Expressed in more detail, these three considerations provide
the objectives and the methods of our policy: first, the
strengthening of our national security by suppressing
subversion from within and building strength against attacks
from without through participation in collective security
arrangements with other free nations; second, the utilization
of the machinery of our foreign relations for the promotion of
our foreign trade and economic coöperation in order to
strengthen our domestic economy and to contribute our share
to the economic development of a free world; and third, the
development of our political and cultural relations with
countries of the free world with particular emphasis on our
relations with our Asian neighbors through our membership
in the United Nations and by participation in regional
conferences, such as the Manila Conference of 1954 (SEATO)
and the Asian-African Conference in Bandung (1955).
For decades the Philippines was an active proponent of
regionalism. In 1954 it joined Australia, Britain, France, New
Zealand, Pakistan, Thailand, and the United States in the
Southeast Asia Treaty Organization against the perceived
threat from the Chinese and Indochinese communist regimes.
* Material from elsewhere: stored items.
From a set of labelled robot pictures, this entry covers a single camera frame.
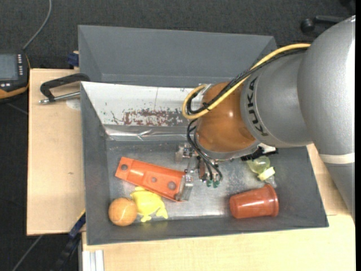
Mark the grey metal bin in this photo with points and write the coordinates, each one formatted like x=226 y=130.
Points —
x=127 y=55

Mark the pale yellow plastic bottle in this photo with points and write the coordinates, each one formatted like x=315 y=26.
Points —
x=260 y=165

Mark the black cylinder on white bracket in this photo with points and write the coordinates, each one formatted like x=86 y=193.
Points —
x=255 y=152

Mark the red-brown plastic cup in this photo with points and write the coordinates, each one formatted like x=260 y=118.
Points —
x=253 y=203

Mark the orange ball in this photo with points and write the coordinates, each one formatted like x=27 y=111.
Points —
x=122 y=212

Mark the yellow toy animal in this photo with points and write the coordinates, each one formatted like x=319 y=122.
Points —
x=148 y=203

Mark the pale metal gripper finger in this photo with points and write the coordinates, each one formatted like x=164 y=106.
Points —
x=186 y=186
x=183 y=152

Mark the red-brown flat block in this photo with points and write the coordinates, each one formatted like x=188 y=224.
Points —
x=149 y=176

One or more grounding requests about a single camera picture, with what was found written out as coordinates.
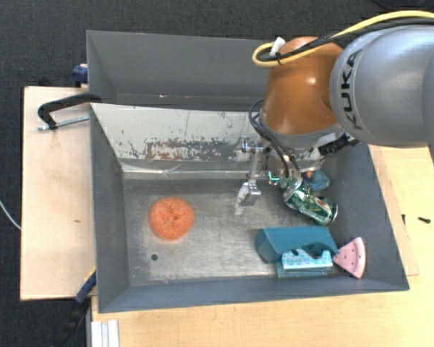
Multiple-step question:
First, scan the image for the blue round toy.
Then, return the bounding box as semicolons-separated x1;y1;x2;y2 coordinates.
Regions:
305;169;331;192

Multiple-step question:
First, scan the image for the grey metal bin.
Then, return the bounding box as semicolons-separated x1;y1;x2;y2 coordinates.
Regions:
85;30;410;314

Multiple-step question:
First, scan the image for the pink triangular pad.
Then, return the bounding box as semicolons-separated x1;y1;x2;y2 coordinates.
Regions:
332;236;367;280

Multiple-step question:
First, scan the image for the orange round scouring pad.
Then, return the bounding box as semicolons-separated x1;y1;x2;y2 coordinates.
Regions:
148;197;196;241

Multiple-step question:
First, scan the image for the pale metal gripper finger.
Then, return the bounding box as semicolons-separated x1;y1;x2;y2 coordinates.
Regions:
234;135;255;163
234;180;263;216

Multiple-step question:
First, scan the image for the crushed green drink can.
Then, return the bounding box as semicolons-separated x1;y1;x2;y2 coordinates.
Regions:
282;178;339;227

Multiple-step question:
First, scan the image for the black cylinder on white bracket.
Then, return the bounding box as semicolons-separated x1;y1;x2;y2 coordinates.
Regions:
303;134;361;171

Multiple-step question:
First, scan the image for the teal blue block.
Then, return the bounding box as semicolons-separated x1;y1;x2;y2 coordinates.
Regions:
254;225;339;265

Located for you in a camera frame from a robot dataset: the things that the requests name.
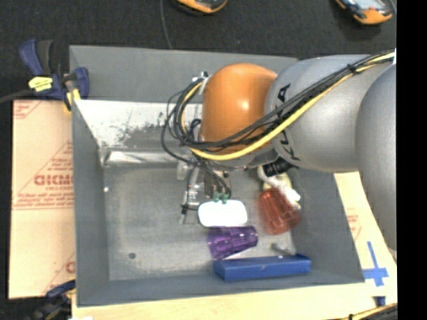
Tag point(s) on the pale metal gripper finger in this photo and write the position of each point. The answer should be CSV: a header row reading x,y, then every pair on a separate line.
x,y
185,171
191,199

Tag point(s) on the white oval soap bar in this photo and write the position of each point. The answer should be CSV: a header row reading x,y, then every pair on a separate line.
x,y
223,214

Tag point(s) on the grey metal bin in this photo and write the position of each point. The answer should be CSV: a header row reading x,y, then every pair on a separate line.
x,y
146,232

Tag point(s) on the clear purple plastic cup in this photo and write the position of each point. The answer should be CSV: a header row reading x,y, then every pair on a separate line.
x,y
231,240

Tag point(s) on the clear red plastic cup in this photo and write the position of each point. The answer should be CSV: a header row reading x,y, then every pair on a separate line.
x,y
279,213

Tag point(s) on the small grey metal piece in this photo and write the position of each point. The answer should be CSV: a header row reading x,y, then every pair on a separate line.
x,y
282,249

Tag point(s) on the blue flat block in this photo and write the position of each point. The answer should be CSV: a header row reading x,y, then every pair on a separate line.
x,y
262,268

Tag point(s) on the brown cardboard board red print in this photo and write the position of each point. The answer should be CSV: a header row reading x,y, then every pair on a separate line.
x,y
40,178

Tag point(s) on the black cylinder on white bracket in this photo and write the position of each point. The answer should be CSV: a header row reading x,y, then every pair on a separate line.
x,y
279,178

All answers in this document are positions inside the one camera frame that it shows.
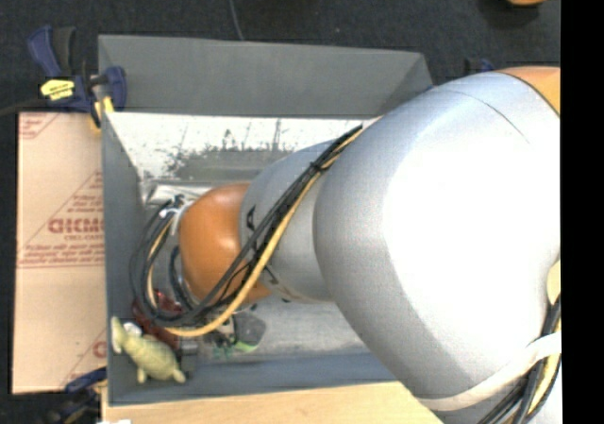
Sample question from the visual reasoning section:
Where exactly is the brown cardboard board, red print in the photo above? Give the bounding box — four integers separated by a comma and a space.
10, 110, 109, 396

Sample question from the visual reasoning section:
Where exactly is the pale yellow toy turtle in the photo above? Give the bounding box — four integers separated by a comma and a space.
109, 315, 187, 385

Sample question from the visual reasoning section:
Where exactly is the red-brown flat block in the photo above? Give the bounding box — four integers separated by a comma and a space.
131, 289, 183, 350

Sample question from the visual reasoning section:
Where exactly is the grey metal bin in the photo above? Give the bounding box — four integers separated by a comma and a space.
96, 34, 435, 407

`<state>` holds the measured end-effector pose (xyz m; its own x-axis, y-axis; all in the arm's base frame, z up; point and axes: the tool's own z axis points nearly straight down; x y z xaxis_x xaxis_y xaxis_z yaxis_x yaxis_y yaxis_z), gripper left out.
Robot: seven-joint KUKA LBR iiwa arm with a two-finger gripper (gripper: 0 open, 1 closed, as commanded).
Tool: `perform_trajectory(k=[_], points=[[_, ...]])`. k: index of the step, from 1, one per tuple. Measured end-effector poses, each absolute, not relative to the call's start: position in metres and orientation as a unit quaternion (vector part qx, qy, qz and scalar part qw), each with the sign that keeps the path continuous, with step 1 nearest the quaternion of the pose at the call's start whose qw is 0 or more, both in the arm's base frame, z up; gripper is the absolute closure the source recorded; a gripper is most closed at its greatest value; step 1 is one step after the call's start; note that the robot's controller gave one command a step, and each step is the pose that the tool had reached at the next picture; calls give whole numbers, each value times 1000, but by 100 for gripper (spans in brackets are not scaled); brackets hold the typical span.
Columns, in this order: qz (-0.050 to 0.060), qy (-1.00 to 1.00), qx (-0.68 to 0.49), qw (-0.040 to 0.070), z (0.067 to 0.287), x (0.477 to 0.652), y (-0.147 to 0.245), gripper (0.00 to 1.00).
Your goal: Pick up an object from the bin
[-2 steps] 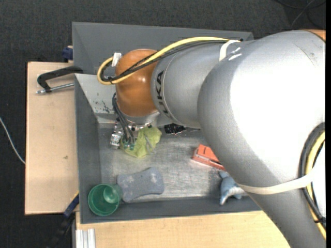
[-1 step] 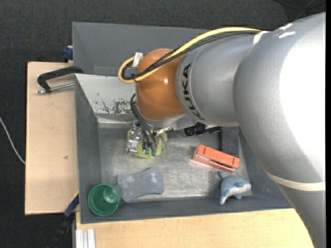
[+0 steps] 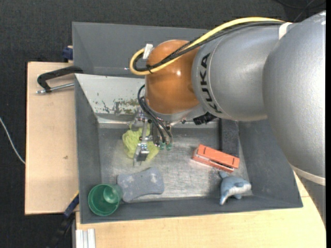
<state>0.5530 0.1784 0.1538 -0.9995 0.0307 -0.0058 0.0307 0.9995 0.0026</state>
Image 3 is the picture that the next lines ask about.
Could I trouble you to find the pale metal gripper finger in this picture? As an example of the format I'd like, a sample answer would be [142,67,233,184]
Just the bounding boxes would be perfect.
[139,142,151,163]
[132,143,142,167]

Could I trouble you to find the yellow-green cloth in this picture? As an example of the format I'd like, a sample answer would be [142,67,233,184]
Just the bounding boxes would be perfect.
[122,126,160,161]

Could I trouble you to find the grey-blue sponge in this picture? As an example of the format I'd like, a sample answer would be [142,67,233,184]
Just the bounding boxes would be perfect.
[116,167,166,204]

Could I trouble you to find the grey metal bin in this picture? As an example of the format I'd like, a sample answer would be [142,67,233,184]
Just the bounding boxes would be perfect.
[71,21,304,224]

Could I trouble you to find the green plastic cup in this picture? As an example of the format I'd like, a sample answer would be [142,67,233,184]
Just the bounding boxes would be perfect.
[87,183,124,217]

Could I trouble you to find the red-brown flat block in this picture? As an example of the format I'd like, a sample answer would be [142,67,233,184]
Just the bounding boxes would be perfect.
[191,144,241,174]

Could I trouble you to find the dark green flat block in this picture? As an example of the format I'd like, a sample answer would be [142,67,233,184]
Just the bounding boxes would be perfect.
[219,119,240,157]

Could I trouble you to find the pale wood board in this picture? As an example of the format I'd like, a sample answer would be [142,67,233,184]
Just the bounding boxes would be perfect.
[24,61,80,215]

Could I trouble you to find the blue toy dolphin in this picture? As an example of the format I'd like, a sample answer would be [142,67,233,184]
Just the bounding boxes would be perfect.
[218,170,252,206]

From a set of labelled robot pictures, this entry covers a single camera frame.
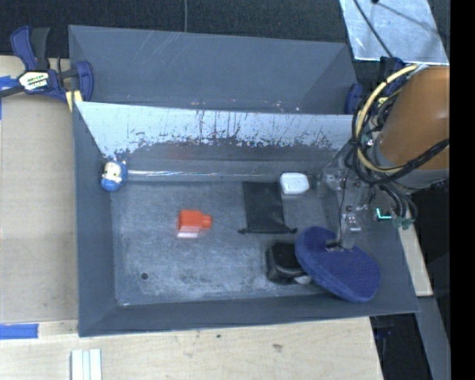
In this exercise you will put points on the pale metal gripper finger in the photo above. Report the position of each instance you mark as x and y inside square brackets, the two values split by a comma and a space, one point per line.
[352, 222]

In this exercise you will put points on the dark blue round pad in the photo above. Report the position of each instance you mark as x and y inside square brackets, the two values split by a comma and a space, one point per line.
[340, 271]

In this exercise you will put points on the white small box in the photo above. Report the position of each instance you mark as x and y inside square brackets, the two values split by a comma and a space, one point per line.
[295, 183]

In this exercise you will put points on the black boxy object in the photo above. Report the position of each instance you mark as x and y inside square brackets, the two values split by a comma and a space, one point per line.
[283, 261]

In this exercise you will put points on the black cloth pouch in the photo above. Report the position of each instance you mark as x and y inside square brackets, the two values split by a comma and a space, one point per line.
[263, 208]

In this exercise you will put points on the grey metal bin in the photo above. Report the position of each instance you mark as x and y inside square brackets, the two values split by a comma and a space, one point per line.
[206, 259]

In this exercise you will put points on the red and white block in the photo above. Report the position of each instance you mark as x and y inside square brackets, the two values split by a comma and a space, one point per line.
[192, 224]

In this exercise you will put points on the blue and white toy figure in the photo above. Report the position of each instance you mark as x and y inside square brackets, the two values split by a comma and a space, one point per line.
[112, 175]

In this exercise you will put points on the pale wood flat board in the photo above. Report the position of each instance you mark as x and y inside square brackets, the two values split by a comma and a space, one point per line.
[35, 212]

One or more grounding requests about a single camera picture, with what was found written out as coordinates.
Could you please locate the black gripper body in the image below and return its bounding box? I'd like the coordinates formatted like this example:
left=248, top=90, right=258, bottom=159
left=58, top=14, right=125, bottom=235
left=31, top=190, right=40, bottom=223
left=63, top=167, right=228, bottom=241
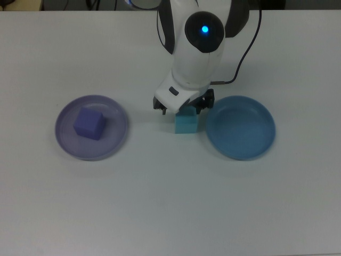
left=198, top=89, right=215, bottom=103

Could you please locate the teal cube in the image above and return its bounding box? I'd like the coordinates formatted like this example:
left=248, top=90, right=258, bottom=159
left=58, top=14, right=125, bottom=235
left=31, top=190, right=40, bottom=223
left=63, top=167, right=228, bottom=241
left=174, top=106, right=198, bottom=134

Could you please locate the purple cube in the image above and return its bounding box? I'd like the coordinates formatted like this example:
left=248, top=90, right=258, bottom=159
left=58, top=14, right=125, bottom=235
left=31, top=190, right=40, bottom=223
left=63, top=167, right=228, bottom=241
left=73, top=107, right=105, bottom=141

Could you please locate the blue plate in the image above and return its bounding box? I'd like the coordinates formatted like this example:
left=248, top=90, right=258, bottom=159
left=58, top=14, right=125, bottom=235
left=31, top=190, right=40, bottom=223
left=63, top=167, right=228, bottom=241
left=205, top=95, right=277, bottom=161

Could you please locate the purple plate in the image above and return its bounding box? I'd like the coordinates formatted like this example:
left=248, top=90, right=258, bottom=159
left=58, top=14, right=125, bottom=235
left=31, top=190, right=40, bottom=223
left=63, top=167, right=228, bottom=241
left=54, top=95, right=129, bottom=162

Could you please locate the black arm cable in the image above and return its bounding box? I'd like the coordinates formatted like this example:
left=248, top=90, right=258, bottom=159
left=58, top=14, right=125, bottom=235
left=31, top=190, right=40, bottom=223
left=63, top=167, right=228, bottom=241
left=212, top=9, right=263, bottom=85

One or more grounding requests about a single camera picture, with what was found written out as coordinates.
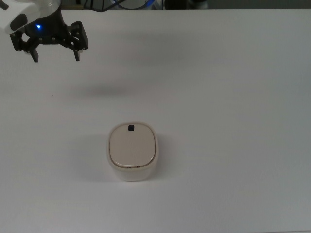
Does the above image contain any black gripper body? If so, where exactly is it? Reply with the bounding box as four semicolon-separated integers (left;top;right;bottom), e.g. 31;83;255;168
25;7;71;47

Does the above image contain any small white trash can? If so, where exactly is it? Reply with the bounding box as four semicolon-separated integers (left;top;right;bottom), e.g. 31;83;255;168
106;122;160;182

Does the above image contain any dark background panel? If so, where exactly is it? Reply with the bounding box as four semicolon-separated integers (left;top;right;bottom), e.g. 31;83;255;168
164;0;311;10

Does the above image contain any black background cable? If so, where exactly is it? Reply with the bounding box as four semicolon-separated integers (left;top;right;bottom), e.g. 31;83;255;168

This alliance was phased out in 1977.
Manila's quest for regional cooperation received a significant
boost in the 1965-66 period, when bilateral problems between
Indonesia and Malaysia that had been known as the
confrontation--until then the main obstacle to regionalism in
Southeast Asia--gave way to neighborliness. In August 1967
the Association of Southeast Asian Nations was formed by
Indonesia, Malaysia, the Philippines, Singapore, and Thailand
to pursue economic, social, cultural, and technical
cooperation.
The Philippines was also party to a multilateral dispute over
ownership of the Kalayaan Islands, as Filipinos call some of
the Spratlys, a scattered group of atolls west of the Philippine
island of Palawan and east of Vietnam, also claimed in toto or
partially by China, Malaysia, Taiwan, and Vietnam. Tomas
Clomas, a Manila lawyer, visited the islands in 1956, claimed
them for himself, named them Kalayaan (Freedomland), then
asked the Philippine government to make them a
protectorate. Philippine troops were sent to the Kalayaans in
1968. All parties to the dispute were interested in possible
offshore oil around the islands. The law of the sea grants to
any country that receives international recognition of a claim
to even a rock sticking out of the water exclusive economic
rights to all resources, including oil, within a 200-nautical-
mile radius of that point. Manila regularly tried to extract
from the United States a declaration that it would defend the
Philippines' claim to the Kalayaans as part of the Mutual
Defense Treaty between the Republic of the Philippines and
the United States of America, but the United States just as
regularly refused so to interpret that treaty.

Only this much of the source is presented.